* _Work order_
In the records below, how many lines hold the string "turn"? Give only the number.
------------------------------------------------
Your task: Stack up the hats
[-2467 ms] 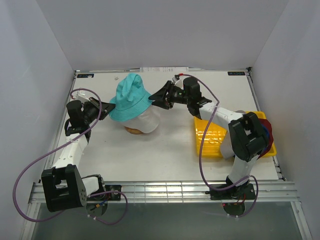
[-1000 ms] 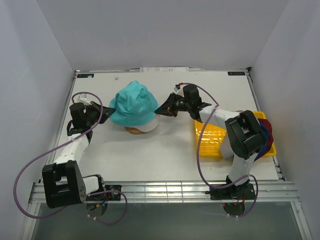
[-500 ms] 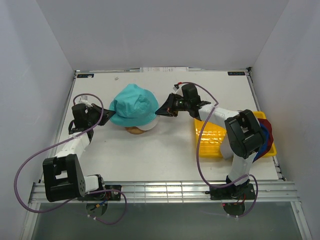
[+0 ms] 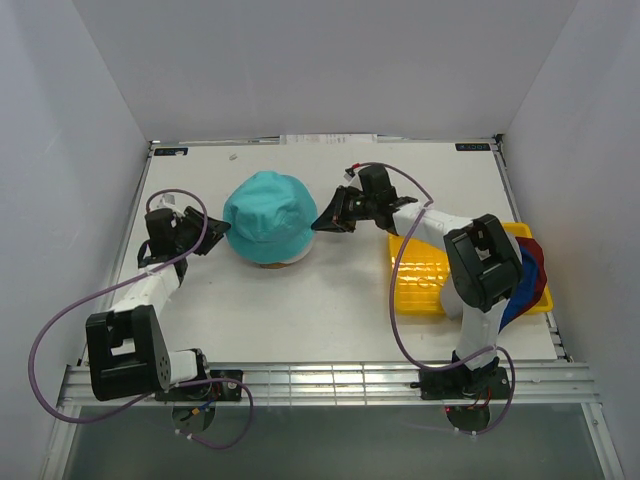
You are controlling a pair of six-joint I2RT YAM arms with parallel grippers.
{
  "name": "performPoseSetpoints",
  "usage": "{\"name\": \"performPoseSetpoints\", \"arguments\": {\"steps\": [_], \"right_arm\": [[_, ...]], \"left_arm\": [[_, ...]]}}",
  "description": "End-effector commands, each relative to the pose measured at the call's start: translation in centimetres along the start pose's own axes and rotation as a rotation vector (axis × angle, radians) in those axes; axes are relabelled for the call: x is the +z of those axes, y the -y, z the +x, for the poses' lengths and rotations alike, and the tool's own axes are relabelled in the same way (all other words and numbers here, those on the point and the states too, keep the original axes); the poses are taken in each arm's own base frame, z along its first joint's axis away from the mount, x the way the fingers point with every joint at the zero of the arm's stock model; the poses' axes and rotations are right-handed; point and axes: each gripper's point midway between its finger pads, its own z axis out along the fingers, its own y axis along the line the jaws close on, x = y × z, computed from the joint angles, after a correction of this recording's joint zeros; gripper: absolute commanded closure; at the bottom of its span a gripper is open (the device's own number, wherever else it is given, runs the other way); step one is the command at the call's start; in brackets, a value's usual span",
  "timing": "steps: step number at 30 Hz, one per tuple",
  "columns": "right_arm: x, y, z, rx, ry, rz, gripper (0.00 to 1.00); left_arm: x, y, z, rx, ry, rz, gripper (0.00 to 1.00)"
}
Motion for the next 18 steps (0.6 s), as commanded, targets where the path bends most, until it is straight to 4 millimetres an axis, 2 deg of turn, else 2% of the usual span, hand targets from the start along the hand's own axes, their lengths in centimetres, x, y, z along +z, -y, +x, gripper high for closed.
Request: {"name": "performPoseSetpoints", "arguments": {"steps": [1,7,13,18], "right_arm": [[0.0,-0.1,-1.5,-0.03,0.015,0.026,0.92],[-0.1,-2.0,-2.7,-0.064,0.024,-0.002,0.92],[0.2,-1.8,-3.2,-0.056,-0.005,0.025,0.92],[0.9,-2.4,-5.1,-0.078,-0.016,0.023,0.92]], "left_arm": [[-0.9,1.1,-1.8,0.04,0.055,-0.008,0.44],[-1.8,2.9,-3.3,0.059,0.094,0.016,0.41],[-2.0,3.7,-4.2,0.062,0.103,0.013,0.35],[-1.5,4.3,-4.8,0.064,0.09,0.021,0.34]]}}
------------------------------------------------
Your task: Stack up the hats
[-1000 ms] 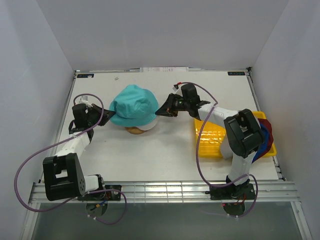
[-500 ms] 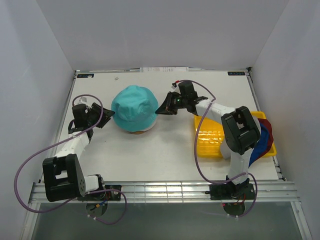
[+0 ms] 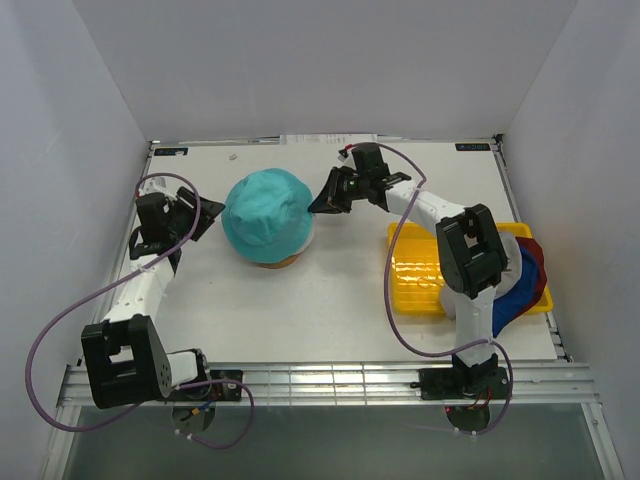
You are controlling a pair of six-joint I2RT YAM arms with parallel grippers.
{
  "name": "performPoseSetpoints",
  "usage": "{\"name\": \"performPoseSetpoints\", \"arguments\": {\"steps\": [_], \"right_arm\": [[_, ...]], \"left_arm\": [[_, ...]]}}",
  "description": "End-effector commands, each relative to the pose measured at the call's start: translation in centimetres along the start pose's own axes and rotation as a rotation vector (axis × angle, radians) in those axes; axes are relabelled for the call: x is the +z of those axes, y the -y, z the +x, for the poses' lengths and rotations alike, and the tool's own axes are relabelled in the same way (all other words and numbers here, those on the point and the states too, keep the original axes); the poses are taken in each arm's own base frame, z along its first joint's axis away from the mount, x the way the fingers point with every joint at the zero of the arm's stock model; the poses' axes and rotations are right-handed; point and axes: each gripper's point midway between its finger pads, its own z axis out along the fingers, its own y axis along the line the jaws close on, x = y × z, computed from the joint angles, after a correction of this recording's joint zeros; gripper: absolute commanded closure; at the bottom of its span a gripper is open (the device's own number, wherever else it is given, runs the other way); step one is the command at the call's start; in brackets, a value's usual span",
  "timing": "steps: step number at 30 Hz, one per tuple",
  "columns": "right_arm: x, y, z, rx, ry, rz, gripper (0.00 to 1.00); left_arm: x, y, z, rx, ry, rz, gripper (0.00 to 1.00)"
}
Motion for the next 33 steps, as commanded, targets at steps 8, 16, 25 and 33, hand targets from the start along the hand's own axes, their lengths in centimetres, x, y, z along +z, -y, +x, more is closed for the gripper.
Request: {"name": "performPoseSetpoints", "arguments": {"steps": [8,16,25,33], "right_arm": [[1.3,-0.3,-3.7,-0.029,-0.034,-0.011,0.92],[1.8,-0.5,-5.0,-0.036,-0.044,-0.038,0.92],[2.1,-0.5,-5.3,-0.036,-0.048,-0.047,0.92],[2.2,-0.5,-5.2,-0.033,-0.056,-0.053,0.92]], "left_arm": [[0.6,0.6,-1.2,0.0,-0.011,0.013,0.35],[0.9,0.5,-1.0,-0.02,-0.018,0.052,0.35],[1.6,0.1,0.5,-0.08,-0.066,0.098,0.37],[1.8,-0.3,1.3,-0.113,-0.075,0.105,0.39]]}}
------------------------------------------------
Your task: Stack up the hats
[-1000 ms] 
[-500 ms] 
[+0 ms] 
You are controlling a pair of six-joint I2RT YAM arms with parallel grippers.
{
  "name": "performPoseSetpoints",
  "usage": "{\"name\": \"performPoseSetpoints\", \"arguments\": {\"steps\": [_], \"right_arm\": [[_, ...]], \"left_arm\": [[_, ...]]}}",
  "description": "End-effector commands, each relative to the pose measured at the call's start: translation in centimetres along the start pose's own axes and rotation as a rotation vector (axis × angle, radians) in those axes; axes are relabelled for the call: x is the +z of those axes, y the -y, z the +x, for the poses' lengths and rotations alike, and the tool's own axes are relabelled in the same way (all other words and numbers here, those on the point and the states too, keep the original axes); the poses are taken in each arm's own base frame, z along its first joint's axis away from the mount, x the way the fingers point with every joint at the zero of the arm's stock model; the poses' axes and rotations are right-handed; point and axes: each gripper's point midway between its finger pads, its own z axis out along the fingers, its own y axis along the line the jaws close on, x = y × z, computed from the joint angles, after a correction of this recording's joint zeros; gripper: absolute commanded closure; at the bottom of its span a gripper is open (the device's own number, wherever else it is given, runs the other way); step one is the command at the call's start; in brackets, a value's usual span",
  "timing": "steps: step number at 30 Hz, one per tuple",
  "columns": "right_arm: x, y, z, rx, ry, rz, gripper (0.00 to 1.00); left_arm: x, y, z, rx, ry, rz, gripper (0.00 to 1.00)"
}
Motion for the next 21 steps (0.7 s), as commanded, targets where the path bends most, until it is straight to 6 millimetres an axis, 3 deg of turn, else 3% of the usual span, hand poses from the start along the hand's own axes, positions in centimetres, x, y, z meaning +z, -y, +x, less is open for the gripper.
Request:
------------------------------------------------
* _Exercise solution_
2